Of course, it is more convenient for users to have a single service for processing requests; therefore, implementing it through IdM, you may have to duplicate some of the ITSM functions.
The implementation of the portal for processing requests using the IdM system allows you to link the processes associated with access to the events of the HR system, for example, the reassignment of the responsible person in case of dismissal.

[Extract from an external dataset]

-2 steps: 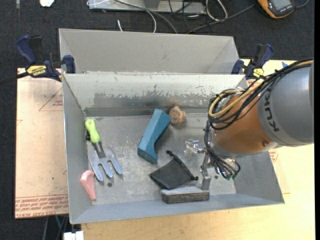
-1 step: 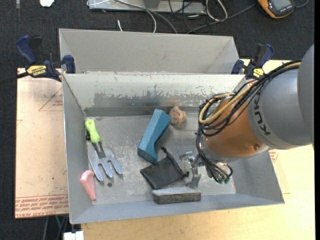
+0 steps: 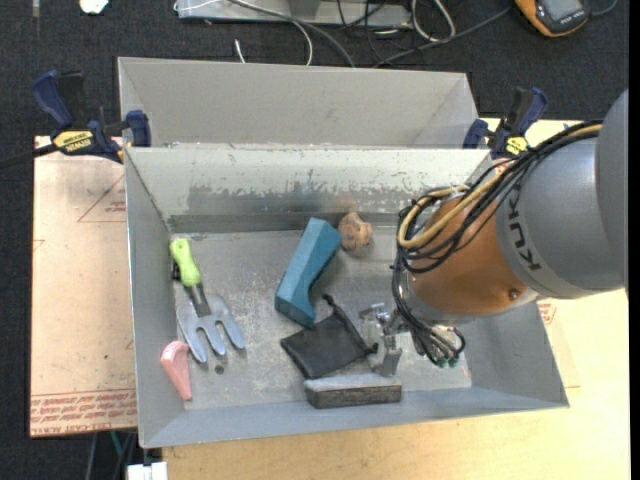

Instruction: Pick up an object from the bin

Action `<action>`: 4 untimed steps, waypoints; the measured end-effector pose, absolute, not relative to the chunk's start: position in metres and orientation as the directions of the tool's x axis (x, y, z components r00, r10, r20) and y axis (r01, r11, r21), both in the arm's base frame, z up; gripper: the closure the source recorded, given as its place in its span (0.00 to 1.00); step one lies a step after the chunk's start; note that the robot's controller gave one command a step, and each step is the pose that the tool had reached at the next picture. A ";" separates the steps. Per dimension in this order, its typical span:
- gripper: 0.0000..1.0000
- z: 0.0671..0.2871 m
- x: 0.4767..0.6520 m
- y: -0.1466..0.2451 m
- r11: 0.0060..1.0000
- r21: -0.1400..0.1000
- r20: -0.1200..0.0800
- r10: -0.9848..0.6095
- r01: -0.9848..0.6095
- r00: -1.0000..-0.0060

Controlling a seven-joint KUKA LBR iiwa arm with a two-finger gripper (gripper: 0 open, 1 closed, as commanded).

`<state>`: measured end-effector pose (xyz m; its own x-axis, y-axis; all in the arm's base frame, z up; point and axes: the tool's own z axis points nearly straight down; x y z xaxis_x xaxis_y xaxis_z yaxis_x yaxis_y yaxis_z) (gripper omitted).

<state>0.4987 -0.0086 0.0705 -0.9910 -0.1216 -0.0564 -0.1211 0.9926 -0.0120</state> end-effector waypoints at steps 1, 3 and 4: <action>1.00 0.071 0.499 -0.011 0.989 -0.012 -0.057 -0.150 -0.149 -0.987; 1.00 0.203 0.515 -0.029 0.975 -0.017 -0.057 -0.221 -0.220 -0.974; 1.00 0.129 0.527 -0.001 0.926 -0.024 -0.052 -0.376 -0.376 -0.925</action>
Offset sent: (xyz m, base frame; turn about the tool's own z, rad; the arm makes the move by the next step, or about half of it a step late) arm 0.0010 0.0075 0.2776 -0.0430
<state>0.5267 -0.0006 0.1287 -0.9249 -0.3765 -0.0525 -0.3757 0.9264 -0.0237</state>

Publishing an IT Shop on the Internet makes sense only if business executives regularly need to access these coordination tools. Ordinary users do not need such an opportunity. The only thing that an employee may need from the outside is to reset the password; other access issues when working remotely are solved using a VPN. Another aspect of this problem is the external user registration portal. Make sure to protect it from attackers as phishing, web injects, redirects and other hacker tricks are on the rise. It makes sense to make it as a separate, protected replica of the general interface with limited functions.

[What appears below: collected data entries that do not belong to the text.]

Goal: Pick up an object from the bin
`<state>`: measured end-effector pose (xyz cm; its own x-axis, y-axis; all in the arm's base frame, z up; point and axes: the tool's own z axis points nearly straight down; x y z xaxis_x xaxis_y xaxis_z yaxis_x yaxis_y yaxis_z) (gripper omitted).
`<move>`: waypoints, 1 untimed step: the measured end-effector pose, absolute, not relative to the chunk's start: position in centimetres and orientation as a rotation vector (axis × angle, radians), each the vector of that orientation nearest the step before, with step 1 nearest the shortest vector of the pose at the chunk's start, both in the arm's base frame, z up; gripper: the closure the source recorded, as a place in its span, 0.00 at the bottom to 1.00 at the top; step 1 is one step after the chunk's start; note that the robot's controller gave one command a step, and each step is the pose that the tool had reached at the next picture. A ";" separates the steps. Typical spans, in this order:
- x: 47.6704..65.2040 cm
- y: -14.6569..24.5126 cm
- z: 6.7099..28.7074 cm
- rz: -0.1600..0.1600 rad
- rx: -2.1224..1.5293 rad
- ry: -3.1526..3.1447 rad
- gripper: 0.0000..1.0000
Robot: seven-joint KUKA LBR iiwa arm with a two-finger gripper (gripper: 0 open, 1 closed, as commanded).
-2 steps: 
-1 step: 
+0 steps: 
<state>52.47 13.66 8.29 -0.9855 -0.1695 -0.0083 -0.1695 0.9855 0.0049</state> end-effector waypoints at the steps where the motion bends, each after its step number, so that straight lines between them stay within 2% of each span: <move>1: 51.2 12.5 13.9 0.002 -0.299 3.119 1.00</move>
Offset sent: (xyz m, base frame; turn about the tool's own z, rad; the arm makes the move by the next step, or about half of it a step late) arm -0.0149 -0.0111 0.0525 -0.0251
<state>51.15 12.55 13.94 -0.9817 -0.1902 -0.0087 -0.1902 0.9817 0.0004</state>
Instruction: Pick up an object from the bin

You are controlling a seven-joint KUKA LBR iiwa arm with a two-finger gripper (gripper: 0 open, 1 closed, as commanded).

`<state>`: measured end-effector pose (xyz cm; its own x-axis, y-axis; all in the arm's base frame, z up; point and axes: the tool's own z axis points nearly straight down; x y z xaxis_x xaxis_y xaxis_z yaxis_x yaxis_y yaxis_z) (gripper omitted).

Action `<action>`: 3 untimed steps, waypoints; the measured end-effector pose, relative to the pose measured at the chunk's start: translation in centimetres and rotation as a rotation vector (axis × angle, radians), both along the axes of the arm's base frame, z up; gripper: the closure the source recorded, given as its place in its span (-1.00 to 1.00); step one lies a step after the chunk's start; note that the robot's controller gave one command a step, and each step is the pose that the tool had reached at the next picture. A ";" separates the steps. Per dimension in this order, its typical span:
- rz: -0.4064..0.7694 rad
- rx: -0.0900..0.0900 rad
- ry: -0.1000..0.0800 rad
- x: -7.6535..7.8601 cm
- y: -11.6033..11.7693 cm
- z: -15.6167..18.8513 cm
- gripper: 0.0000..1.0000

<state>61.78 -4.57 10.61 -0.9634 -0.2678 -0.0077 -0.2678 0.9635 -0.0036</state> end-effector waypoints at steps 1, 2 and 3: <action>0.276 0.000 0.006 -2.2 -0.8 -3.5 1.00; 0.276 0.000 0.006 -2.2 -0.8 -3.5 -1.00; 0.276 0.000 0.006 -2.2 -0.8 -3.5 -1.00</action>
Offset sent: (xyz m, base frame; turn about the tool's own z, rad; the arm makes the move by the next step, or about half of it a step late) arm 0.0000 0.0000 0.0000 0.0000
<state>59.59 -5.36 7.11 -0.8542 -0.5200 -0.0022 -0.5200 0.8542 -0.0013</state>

What are the nuances of connecting IdM systems with other solutions used by the customer? Should synchronization with the HR system be event-driven or done with regular intervals or in real-time?
Often, regular synchronization is not much different from event-based synchronization, since events are also piled onto the stack, which is processed at a specified frequency. It is technically possible to implement event-based synchronization in real-time. Still, the use of a queue makes it more convenient to handle numerous user requests, which often happens in large organizations. The less often HR events are processed, the less the risk of transferring an unfinished operation to the IdM system.
Of course, there may be some urgent events (for example, an unplanned dismissal of an employee) that need to be communicated to IdM promptly. For this purpose, there is a specific user blocking option. Customers often want everything to be in real-time; it is possible to explain that they do not need it.
The frequency of contacting the HR system by the IdM system should be set for each organization separately. One of the factors is the load on the HR system. In practice, there are examples of using an intermediate database, which collects information from several systems, for later uploading to IdM.
Continuing the topic of linking IdM with other systems, it is necessary to touch upon the issue of implementing risk and compliance management functions. Such projects are rare. If the customer has already implemented a GRC system, he will most likely refuse to transfer its functions to IdM.
When it comes to integration with other solutions, such as SSO or PAM systems, a properly designed IdM can facilitate the implementation of such solutions. If the customer has not yet implemented SSO or PAM, then it is reasonable to build an architecture for two solutions together and implement them one at a time.
Here are three main advantages of implementing an IdM system. They can be used as a justification for the need for such a solution for the customer.
- Reducing the cost of administering access rights by automating routine operations.
- Quick employee onboarding, reduction of downtime associated with registration of a new employee.
- Increased security by reducing risks (unnecessary rights, access rights left after employee dismissal, etc.).